■ WHAT YOU ARE ASKED TO DO: Copy, from the entries below, each line in which the string "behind" appears.

(Stored entries)
************

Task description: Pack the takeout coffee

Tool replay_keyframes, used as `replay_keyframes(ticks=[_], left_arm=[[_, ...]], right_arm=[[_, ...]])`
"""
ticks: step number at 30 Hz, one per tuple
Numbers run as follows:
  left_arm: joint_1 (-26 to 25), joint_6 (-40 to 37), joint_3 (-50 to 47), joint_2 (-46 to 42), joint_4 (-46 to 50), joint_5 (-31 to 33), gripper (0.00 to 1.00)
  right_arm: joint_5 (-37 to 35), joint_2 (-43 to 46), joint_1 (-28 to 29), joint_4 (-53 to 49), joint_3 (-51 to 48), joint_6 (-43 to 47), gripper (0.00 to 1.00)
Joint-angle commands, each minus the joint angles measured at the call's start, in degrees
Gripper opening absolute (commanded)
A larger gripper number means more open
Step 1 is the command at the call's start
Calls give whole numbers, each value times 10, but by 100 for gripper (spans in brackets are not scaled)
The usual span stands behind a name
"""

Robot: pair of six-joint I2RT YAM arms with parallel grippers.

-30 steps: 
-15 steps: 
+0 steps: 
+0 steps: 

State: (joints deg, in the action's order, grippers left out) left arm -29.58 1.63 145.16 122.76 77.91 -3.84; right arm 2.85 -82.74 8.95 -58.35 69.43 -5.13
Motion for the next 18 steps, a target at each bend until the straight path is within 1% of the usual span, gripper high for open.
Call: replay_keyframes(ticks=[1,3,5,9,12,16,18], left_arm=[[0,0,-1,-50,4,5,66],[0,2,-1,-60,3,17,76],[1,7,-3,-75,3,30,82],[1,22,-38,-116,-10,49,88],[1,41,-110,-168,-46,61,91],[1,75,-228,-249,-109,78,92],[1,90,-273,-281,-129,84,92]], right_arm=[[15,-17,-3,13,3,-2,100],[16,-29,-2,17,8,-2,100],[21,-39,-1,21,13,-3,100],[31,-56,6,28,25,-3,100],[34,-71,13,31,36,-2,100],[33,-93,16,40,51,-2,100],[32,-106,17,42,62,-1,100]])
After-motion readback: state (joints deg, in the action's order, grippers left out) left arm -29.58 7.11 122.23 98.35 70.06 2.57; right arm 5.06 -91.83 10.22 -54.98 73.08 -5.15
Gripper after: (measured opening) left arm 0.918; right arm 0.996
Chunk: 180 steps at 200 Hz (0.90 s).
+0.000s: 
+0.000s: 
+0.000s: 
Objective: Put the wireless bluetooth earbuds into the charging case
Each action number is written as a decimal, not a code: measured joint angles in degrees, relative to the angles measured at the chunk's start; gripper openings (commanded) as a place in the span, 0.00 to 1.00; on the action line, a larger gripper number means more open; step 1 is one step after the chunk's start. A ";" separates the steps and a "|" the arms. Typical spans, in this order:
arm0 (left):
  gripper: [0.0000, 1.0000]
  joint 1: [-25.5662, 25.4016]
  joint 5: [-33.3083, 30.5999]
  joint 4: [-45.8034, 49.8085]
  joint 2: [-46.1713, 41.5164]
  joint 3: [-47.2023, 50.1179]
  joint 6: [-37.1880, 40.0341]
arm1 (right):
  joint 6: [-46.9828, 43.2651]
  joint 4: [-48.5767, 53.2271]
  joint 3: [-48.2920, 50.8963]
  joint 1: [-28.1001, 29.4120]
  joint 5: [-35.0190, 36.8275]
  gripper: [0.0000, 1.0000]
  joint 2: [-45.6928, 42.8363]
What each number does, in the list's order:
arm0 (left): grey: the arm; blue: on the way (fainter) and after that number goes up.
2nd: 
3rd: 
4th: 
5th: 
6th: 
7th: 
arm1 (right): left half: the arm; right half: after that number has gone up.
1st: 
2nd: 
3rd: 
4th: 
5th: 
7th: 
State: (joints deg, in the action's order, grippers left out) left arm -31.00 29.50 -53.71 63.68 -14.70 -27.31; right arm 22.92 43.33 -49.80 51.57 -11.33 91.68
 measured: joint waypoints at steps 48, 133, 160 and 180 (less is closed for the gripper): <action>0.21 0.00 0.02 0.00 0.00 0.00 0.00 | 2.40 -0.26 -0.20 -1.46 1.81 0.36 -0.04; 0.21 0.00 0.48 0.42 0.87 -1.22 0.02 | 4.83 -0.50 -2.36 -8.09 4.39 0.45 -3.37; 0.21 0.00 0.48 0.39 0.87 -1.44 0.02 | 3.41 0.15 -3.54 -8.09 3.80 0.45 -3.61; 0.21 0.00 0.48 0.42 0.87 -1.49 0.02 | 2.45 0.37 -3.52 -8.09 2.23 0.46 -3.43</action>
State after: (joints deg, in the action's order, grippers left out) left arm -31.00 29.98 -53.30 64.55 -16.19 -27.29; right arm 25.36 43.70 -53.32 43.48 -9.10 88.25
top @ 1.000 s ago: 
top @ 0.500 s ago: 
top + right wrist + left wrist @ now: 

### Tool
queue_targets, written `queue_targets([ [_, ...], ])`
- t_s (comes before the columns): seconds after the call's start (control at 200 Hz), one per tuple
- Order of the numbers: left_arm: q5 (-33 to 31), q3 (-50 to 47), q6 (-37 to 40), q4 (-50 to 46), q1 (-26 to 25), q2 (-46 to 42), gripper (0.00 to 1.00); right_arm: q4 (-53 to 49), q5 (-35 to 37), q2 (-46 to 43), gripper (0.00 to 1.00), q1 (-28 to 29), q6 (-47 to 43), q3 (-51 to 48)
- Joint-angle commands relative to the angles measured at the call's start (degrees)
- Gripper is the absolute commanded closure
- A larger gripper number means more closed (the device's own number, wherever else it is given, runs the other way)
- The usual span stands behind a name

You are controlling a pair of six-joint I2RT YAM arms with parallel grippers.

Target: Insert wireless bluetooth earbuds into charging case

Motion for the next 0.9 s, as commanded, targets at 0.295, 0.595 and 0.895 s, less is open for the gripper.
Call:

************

■ REPLY TO THE TASK:
The usual span stands behind a name
- The usual span stands behind a name

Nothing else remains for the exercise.